Monday, March 24, 2014

Implementing Graph-Based Applications

Graphs have proven to be widely applicable to model a range of business problems and domains. Yet, the flexibility that graphs bring requires an additional level of attention to implementation and an adaptation of familiar programming idioms to increase the benefits while avoiding common pitfalls.

The following topics summarise patterns and strategy I used across a number of Neo4j projects. In my case I used the native Java API, Cypher and even some JavaScript for custom graph rendering. To make the ideas more generally useful, I tried to extract what seems to be reusable concepts and avoid focusing exclusively on any one programming model in particular.

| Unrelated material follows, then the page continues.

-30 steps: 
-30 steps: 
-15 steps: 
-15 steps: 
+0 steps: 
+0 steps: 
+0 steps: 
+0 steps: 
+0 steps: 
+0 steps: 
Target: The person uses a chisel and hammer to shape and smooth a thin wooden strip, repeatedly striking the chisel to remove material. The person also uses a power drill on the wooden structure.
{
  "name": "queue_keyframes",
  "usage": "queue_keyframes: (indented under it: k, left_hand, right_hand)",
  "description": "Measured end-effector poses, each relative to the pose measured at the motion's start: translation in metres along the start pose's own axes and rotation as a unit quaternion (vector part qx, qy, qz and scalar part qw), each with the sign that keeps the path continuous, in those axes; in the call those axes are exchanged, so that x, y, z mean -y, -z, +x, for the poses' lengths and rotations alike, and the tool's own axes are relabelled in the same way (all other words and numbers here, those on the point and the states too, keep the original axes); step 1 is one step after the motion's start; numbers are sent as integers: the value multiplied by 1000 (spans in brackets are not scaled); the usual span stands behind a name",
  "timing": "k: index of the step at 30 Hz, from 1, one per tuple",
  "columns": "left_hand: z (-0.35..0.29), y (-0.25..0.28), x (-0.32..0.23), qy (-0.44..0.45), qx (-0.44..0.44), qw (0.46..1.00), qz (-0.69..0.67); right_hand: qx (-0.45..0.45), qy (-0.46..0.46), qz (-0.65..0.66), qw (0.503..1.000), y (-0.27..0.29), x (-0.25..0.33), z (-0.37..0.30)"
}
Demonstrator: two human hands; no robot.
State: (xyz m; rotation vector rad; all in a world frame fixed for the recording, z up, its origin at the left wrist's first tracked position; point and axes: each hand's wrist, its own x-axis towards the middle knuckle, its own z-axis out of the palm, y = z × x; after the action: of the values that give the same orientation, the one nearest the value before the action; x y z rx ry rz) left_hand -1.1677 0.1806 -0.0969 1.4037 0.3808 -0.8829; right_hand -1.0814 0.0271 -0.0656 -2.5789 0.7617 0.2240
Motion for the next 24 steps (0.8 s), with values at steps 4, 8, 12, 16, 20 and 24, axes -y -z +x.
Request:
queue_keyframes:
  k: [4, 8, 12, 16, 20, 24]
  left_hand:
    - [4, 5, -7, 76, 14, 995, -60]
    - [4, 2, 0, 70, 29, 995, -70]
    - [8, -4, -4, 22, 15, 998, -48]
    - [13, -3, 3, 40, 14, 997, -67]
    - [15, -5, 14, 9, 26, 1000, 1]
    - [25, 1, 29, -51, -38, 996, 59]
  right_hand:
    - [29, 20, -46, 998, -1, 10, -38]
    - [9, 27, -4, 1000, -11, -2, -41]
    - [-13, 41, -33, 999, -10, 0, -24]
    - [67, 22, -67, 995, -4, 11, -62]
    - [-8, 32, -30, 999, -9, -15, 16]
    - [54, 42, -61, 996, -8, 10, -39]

Choosing an Implementation Strategy

One of the primary considerations when developing a graph-based application is the choice of an implementation strategy and the frameworks and tools that will support it.
On some platforms, Object Graph Mapping (OGM) frameworks are available, such as Spring Data Neo4j (SDN). In a nutshell, OMG frameworks provide a simple and consistent means of mapping between graph resources and application objects within a programming model that is familiar to most developers. Given these benefits, a fair question to ask is whether we should routinely pick up an OGM framework every time we implement an application backed by a graph database. The answer is, as usual, it depends. The most important factor that should guide this choice is the nature of the domain and the available data. Broadly speaking, applications can be domain-centric or data-centric. For more background about this concept please refer to the previous part: Designing Graph-Based applications.
If the application is domain-centric, it is sensible to consider using an OGM framework. In domain centric-applications, the domain and the data that compose it are clearly defined and are under the control of the application. Therefore we are able to predict the quality and the structure of the data that the application is going to manipulate, and to design upfront the basis of a stable object domain model that is able to graceful evolve when new requirements arise.
In such cases, using an OGM framework offers a number of advantages over a manual mapping approach. Firstly, an OGM framework guarantees that mapping between graph resources and the application’s objects and data types is always consistent. This is an essential quality given that graph resources are typically more malleable than their object counterparts. As an example, the order of nodes in a traversal operation can differ from their natural order in the domain model. Moreover, the same node can appear a number of times on a given path depending on the query. Sloppy mapping can potentially introduce inconsistencies in the data model in this case, by making use of inadequate collection types, furthering the gap between the graph and the object model in a way that is hard to reconcile. The primary challenge though is keeping the two models constantly in sync as more and more functionality is built on top of the object model. OGM frameworks alleviate the issue significantly, provided that the domain and the data lend themselves to this approach. Therefore, using an OGM framework sensibly can result in a powerful and productive programming model.
There are naturally situations where this approach doesn’t work as well, primarily when an application is data-centric e.g. when an application relies on multiple external data sources that are not under the control of the developer. In these cases, it is desirable to preserve the graph representation as long as possible. Application logic can be implemented on top of a lightweight representation that matches the underlying graph model to improve the flexibility and durability of the application’s design. [In such cases, algorithms are implemented directly on top of graph entities and the object model is typically used for presentation purposes only.]
Conversely, a rigid object model founded on inaccurate or premature assumptions about the data will break as soon as these assumptions are challenged; this is most likely to happen as we build a better understanding of the domain or when new requirements arise.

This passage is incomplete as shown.